Quand les chatons deviennent des guépards, on entre alors dans une singulière jungle humaine où les refuges sont des chausse-trappes, le piège un instinct de survie, la passion un jeu du chat et la souris ou du fauve et de l'antilope. À cette différence près que, contre une représentation biaisée et idéologique du XXIe siècle, n'est pas proie qui l'on croit et n'est pas chasseur qui l'on pense, quelques porte-flingues ou paparazzi pour mafiozzi jamoux mis à part.
C'est ce que narre tout en suspens, étrangeté et style ce film de l'inénarrable René Clément dans une veine partagée entre l'univers oppressant d'Hitchcock ou des Diaboliques de Clouzot et celui plus fantaisiste et drôlatique d'un Georges Lautner jeune pousse.
Surprenant encore que convenu - Cocteau dirait: "Un coup de baguette fait revivre le lieu commun. Il arrive que le même phénomène se produise pour un objet, un animal. L’espace d’un éclair, nous « voyons » un chien, un fiacre, une maison, « pour la première fois »." Un thriller poétique, en somme, qui se voit éclore d'un début en trombe et furtif proche d'un de Broca, où, déjà, le jeune héros s'agit comme un chat sur les pare-chocs ou les vitres des voitures qui passent pour échapper à une meute de tueur qui aboie et qui flingue.
Le jeune héros est un chat Casanova que son passif rattrape et qui trouve asile chez un ecclésiastique, d'abord; dans l'immense château que n'hantent en apparence que trois félins, ensuite. Ces félins ? Deux humaines mystérieuses et un gros chat. Parmi ceux-ci, une petite chatte trop gentille qui va apprendre à devenir une chimère à la croisée de la lionne et du serpent, comme l'est son aînée. Dans cette jongle de pierre et de bois, le chaton, lui, mène une chasse de guépard traqué par tout un safari d'amères loques venu des USA et découvrir que les plus charismatiques des fauves sont ceux que l'on dresse le mieux et que l'on enferme d'autant plus aisément dans une cage.

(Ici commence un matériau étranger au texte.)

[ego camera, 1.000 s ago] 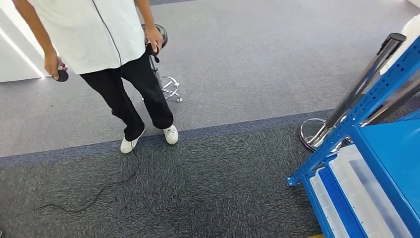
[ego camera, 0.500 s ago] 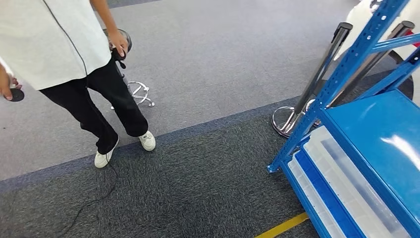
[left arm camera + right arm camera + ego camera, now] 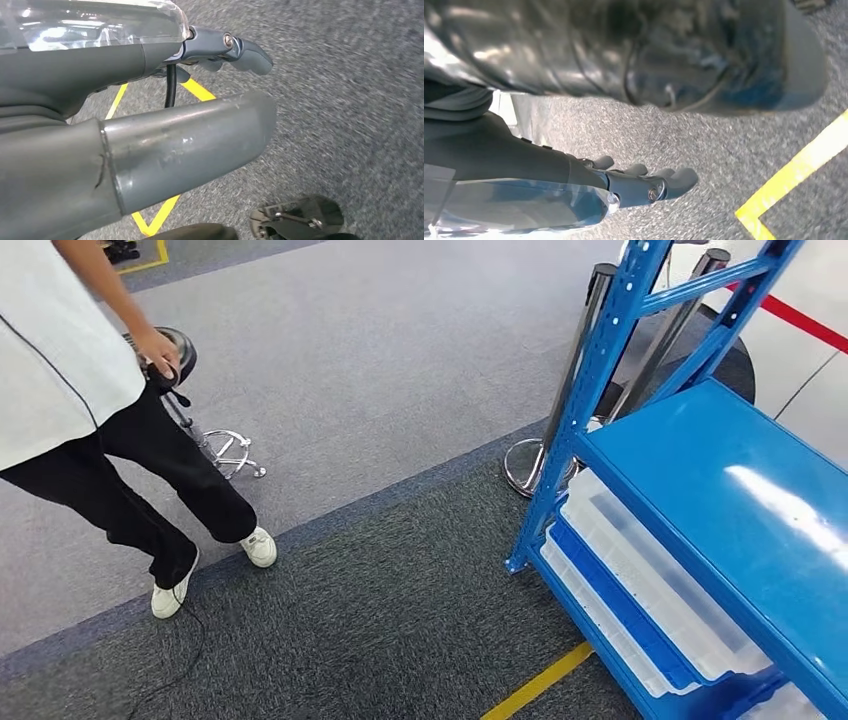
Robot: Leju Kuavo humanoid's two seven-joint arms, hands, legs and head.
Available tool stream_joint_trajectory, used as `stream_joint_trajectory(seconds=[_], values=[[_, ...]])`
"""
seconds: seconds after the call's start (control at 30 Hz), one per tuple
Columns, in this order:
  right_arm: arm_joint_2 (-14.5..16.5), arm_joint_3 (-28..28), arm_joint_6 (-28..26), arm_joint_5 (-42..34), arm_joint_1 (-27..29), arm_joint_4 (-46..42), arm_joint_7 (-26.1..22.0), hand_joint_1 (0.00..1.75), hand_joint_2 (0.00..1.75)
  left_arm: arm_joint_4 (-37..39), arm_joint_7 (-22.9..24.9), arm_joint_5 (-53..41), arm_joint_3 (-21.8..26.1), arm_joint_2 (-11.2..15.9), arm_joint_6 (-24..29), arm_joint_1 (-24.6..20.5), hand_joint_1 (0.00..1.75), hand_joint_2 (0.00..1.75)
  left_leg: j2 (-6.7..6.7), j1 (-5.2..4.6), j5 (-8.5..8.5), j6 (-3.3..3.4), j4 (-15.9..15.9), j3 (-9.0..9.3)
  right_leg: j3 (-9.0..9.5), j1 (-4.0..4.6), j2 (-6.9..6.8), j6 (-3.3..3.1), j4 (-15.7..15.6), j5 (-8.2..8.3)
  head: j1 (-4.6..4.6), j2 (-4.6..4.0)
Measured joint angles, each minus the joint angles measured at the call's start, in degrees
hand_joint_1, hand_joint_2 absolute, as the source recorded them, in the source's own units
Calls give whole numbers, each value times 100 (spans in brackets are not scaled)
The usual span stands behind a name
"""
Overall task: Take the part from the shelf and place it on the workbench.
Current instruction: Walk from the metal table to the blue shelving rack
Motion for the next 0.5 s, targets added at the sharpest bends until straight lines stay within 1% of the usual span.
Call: stream_joint_trajectory(seconds=[0.03,0.07,0.1,0.13,0.17,0.2,0.23,0.27,0.3,0.33,0.37,0.4,0.43,0.47,0.5], values=[[-3,-1,1,2,1,0,0,0,0,0,0,4,1,7,-2,12,0,0,-22,2,-68,-3,278,-140,-13,3,75,-2,13,2,1,0],[-5,-2,2,3,3,0,1,0,0,0,0,6,1,12,-3,23,0,0,-28,2,-12,3,344,-185,-21,6,154,-2,28,2,0,0],[-8,-2,3,3,5,0,0,0,0,0,0,6,2,16,-3,30,0,0,-45,2,147,18,192,-130,-25,7,236,-1,42,2,0,0],[-8,-3,3,4,4,0,-1,0,0,0,-1,7,2,19,-3,34,0,0,-95,3,375,41,-152,17,-23,6,316,3,52,2,0,0],[-6,-3,5,5,2,0,-2,0,0,0,-1,10,4,27,-3,34,0,0,-227,2,567,72,-555,191,-25,7,388,14,58,4,1,0],[-4,-3,7,7,-3,0,-3,0,0,0,-2,15,7,36,-3,35,0,0,-350,3,698,96,-898,331,-35,9,460,35,67,9,3,0],[-2,-3,10,9,-7,0,-7,0,0,0,-3,21,12,45,-3,35,0,0,-448,0,761,113,-1120,419,-51,5,522,66,71,19,4,0],[0,-3,12,11,-6,0,-10,0,0,0,-4,27,18,55,-4,32,0,0,-500,-7,763,125,-1215,450,-70,-4,581,105,70,31,5,0],[0,-3,14,14,0,0,-14,0,0,0,-4,33,25,61,-5,28,0,0,-454,-12,772,135,-1241,459,-89,-13,644,148,62,48,5,0],[-6,-3,14,18,10,0,-16,0,0,0,-4,40,31,66,-7,24,0,0,-389,-2,797,163,-1267,470,-101,-21,692,187,53,60,5,0],[-12,-4,15,23,19,1,-17,0,0,0,-4,45,36,71,-7,19,0,0,-317,9,826,201,-1303,483,-125,-14,642,216,84,34,7,0],[-18,-4,16,28,21,1,-18,0,0,0,-6,48,41,75,-7,18,0,0,-242,22,858,244,-1340,492,-190,-3,517,236,204,-57,16,0],[-25,-5,17,32,14,2,-19,0,0,0,-8,49,44,76,-7,20,0,0,-162,30,883,277,-1368,490,-302,6,343,247,442,-213,25,0],[-25,-5,20,37,5,2,-20,0,0,0,-9,48,48,79,-7,27,0,0,-83,17,890,297,-1374,482,-467,11,151,255,791,-417,33,0],[-26,-5,23,42,-3,1,-21,0,0,0,-8,48,51,81,-6,37,0,0,-1,6,891,306,-1372,472,-652,3,41,267,1183,-609,40,0]])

Sur cette scène dépaysante d'un spectacle pourtant ordinaire, de coups de théâtres plus au service d'une atmosphère et d'une réflexion sur la nature humaine et les caractères des sexes, on retrouve Alain Delon (Le Samouraï, Le Guépard) qui se métamorphose sous nos yeux, troquant sa peau de jeune premier à voix douce caché sous un ton de mauvais garçon pour celle plus grave, froide et désespérée qu'on lui connaîtra par le futur. Opère aussi sa mue, à son côté, la séduisante panthère très aristochatte à l'ordinaire, qu'elle jouisse en Barbarella dans la graveleuse machine de Duran Duran ou qu'elle miaule paresseusement dans une publicité pour L'Oréal - J'ai nommé la belle Jane Fonda, qui passe de la jeune ingénue sincère à la perverse manipulatrice (comme une prolepse de ce qui arriverait quelque cinquante ans plus tard, happening Me Too oblige). Et, pour accompagner nos deux chatons dans leur transfiguration, la voix du dieu du doublage Roger Carel dans le rôle de sa vocation première (serait-il lui aussi un félin ?), la séduisante Lola Allbright (Peter Gunn, Le Pirate) ou encore André Oumansky (Raphaël, Napoléon, Soleil trompeur).
À voir donc tant pour l'ambiance, le suspens que l'avènement des fauves intérieurs qui, au-delà des sexes, révèle l'humaine nature, nous détrompant par avance du théâtre idéologique de notre triste époque.